Abstract
Both organ-specific and systemic autoimmunity are associated with an increased prevalence of recurrent miscarriage (RM). The precise mechanism for this is unclear, as cross-reactivity between trophoblastic and maternal host autoantigens has not been demonstrated. In the antiphospholipid antibody syndrome, prothrombotic mechanisms are evident, along with direct inhibitory actions against trophoblastic activity. In many types of both systemic and organ-specific immunity, however, a disturbed T-helper cell profile is seen. This is also evident in women with RM. In both cases, reduced numbers of T regulatory cells have been reported. These are required to regulate excessive activity of the Th1 and the proinflammatory Th17 subsets that, when operating through excessive natural killer cell activity, may have antipregnancy effects. Checking for underlying autoimmunity is therefore a critical analysis in women with RM and future therapies will probably be aimed at correcting the deficiency of regulatory T cells or correcting excessive Th1 and Th17 function.

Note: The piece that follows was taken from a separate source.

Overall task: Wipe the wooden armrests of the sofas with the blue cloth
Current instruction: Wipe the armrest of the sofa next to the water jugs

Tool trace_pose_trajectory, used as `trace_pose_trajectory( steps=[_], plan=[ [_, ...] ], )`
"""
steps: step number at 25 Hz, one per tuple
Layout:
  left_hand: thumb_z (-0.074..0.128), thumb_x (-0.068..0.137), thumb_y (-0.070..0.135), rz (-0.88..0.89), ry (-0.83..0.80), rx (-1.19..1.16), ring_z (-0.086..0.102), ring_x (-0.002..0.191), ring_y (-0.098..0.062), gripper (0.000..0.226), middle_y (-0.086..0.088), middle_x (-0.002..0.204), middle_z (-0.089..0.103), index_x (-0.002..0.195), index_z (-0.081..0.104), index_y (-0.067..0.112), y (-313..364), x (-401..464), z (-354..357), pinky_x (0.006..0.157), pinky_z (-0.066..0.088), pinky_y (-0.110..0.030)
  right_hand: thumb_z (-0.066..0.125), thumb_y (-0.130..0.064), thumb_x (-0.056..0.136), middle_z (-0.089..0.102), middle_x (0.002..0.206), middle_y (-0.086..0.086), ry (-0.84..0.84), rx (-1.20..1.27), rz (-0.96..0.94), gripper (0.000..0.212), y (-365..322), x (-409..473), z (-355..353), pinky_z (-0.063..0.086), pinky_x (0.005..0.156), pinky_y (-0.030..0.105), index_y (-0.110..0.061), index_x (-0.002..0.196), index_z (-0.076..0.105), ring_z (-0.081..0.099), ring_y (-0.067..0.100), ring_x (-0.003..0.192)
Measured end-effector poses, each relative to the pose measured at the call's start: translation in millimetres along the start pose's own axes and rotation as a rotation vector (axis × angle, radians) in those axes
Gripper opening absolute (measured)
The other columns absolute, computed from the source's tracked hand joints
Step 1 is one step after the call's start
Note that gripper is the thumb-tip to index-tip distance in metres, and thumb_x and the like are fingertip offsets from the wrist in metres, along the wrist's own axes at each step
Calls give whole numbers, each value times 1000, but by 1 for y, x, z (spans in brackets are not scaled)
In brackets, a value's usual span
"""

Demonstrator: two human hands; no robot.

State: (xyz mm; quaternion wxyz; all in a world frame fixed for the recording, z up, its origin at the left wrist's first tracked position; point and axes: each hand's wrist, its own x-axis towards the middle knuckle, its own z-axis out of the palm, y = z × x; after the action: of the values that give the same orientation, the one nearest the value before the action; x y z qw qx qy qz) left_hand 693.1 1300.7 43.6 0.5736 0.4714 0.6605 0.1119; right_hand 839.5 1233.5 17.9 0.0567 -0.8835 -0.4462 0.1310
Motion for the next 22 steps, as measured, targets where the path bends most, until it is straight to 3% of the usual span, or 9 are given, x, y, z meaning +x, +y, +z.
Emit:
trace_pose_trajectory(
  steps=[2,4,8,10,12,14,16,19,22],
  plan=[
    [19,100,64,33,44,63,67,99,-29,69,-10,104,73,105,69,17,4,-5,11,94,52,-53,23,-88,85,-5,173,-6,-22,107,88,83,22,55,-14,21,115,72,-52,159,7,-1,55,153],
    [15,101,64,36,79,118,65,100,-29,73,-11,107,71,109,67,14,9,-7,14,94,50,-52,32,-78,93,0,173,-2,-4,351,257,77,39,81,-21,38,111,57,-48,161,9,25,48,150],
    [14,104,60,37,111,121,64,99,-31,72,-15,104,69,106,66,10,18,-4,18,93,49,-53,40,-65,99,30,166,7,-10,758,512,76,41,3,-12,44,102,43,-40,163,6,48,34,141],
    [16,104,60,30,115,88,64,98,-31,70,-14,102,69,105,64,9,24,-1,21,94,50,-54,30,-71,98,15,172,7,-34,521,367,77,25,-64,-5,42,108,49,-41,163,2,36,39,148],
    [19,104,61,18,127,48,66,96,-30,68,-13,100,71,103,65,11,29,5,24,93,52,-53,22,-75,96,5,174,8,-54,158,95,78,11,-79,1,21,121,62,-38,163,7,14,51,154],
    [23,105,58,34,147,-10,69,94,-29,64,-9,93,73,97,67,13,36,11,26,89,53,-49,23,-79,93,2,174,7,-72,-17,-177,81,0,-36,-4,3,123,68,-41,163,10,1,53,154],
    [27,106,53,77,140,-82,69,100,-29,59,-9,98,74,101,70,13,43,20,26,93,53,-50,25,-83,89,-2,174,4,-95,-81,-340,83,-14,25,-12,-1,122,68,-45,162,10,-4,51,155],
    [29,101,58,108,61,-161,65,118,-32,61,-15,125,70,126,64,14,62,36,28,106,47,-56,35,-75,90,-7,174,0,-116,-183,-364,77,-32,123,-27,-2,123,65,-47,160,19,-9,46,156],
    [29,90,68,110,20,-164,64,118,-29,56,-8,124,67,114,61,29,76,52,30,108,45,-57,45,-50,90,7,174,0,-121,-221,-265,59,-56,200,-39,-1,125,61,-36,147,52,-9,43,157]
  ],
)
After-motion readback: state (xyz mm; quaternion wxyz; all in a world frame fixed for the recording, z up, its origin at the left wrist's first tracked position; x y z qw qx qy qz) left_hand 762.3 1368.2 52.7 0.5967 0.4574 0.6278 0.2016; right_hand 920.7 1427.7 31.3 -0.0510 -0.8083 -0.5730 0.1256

Financial & competing interests disclosure
The authors have no relevant affiliations or financial involvement with any organization or entity with a financial interest in or financial conflict with the subject matter or materials discussed in the manuscript. This includes employment, consultancies, honoraria, stock ownership or options, expert testimony, grants or patents received or pending, or royalties.
No writing assistance was utilized in the production of this manuscript.